## Data block

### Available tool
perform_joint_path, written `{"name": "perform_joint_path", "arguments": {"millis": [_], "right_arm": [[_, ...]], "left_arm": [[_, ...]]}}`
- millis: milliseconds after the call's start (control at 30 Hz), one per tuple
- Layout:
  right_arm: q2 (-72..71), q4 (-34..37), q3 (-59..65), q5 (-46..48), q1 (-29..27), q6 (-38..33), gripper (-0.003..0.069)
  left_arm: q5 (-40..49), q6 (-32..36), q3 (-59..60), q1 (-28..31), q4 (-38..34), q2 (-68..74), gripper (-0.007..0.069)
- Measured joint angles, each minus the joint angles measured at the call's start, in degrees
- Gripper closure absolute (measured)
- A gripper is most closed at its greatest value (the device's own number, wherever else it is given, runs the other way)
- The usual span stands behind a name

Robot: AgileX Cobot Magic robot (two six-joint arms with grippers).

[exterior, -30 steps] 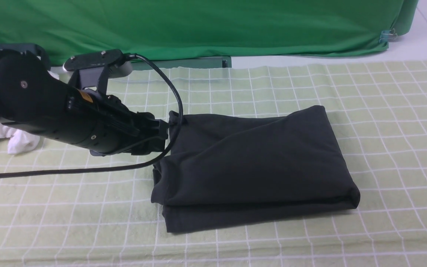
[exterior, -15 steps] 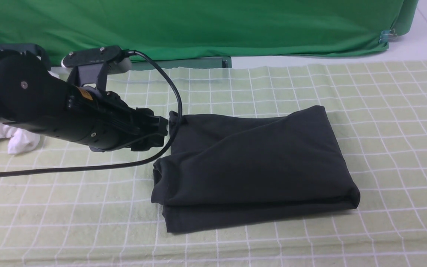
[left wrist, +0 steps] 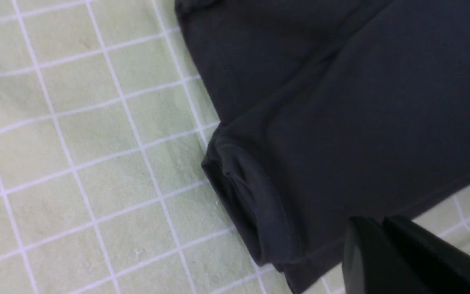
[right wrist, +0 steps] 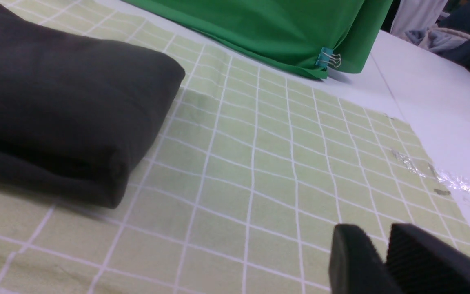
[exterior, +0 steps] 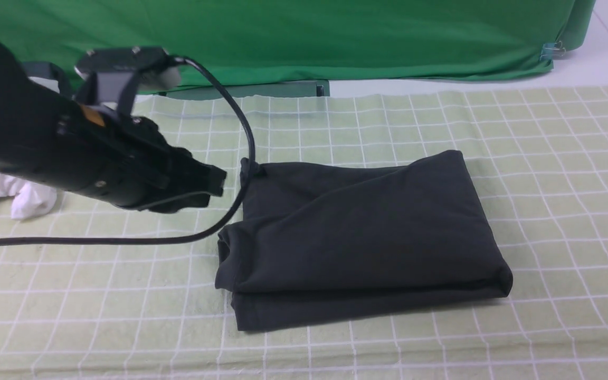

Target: Fold a long-sleeved shirt over a green coffee tablecloth.

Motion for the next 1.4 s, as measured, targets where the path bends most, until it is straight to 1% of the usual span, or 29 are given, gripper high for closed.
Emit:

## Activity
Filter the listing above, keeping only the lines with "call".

## Your solution
- millis: milliseconds after the call's start (control at 30 Hz), one per tuple
- Measured joint angles, each minus the joint angles measured at the call's start, in degrees

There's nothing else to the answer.